## [Try it]
Starting at the line that contains "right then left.", repeat each line of the listing below through the last one, exactly, and leave out every picture.

## [Dataset extract]
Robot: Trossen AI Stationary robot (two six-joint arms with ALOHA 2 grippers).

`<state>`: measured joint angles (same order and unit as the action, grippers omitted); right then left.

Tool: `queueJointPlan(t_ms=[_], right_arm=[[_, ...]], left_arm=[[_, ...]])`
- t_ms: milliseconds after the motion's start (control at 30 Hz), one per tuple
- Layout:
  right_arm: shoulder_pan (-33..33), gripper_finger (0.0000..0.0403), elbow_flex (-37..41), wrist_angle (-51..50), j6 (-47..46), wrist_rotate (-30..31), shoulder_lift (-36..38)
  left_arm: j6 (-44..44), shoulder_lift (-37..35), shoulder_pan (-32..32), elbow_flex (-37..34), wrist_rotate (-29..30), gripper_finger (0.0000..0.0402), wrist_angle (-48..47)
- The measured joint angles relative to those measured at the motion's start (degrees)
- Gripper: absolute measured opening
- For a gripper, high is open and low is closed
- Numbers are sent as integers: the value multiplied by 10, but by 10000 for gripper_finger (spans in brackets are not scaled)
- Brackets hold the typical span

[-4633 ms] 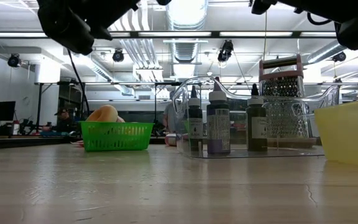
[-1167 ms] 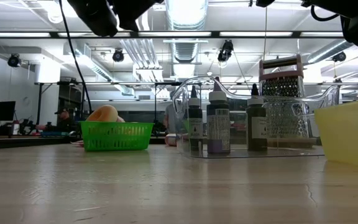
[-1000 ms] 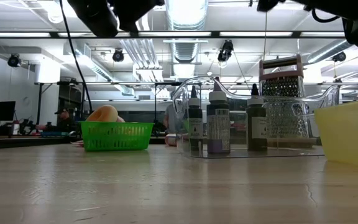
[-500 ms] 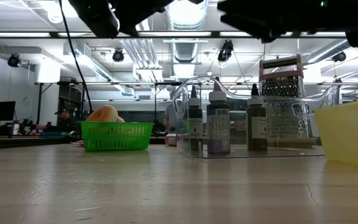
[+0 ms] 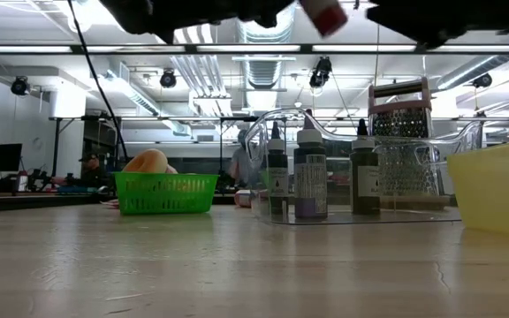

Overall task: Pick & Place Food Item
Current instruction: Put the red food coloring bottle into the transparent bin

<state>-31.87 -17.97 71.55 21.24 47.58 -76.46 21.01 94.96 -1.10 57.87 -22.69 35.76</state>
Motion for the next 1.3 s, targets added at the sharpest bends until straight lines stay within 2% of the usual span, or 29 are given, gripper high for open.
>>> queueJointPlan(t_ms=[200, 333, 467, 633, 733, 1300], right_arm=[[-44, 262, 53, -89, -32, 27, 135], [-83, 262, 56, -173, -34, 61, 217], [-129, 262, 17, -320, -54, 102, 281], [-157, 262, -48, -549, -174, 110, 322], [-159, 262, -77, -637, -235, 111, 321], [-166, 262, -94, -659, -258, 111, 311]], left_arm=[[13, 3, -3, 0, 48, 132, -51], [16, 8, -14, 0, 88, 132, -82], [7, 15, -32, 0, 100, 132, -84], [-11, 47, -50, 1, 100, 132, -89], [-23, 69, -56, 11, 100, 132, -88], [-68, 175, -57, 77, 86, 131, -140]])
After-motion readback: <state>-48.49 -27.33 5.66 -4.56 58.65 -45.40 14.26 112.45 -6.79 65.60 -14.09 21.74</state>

## [Exercise output]
`<state>`: measured joint angles (same order and unit as the action, grippers omitted); right then left.

Tool: `queueJointPlan(t_ms=[_], right_arm=[[_, ...]], left_arm=[[_, ...]])`
- t_ms: milliseconds after the motion's start (control at 30 Hz), one per tuple
- Layout:
  right_arm: shoulder_pan (-33..33), gripper_finger (0.0000..0.0403), elbow_flex (-37..41), wrist_angle (-51..50), j6 (-47..46), wrist_rotate (-30..31), shoulder_lift (-36..38)
  left_arm: j6 (-44..44), shoulder_lift (-37..35), shoulder_pan (-32..32), elbow_flex (-37..34), wrist_rotate (-29..30), gripper_finger (0.0000..0.0402), wrist_angle (-48..47)
- The measured joint angles relative to those measured at the motion's start (degrees)
- Gripper: absolute measured opening
- For a gripper, high is open and low is closed
- Numbers are sent as integers: the value multiplied by 10, but by 10000 for gripper_finger (spans in brackets are not scaled)
- Brackets hold the typical span

[-4633 ms] 
[-1167 ms] 
[-1000 ms] 
[-500 ms] 
[+0 ms] 

Overall task: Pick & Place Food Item
Current instruction: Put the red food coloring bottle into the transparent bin

<state>-31.87 -17.97 71.55 21.24 47.58 -76.46 21.01 94.96 -1.10 57.87 -22.69 35.76</state>
Motion for the next 1.3 s, targets added at the sharpest bends until straight lines stay within 2% of the usual span, or 29 are given, gripper high for open.
>>> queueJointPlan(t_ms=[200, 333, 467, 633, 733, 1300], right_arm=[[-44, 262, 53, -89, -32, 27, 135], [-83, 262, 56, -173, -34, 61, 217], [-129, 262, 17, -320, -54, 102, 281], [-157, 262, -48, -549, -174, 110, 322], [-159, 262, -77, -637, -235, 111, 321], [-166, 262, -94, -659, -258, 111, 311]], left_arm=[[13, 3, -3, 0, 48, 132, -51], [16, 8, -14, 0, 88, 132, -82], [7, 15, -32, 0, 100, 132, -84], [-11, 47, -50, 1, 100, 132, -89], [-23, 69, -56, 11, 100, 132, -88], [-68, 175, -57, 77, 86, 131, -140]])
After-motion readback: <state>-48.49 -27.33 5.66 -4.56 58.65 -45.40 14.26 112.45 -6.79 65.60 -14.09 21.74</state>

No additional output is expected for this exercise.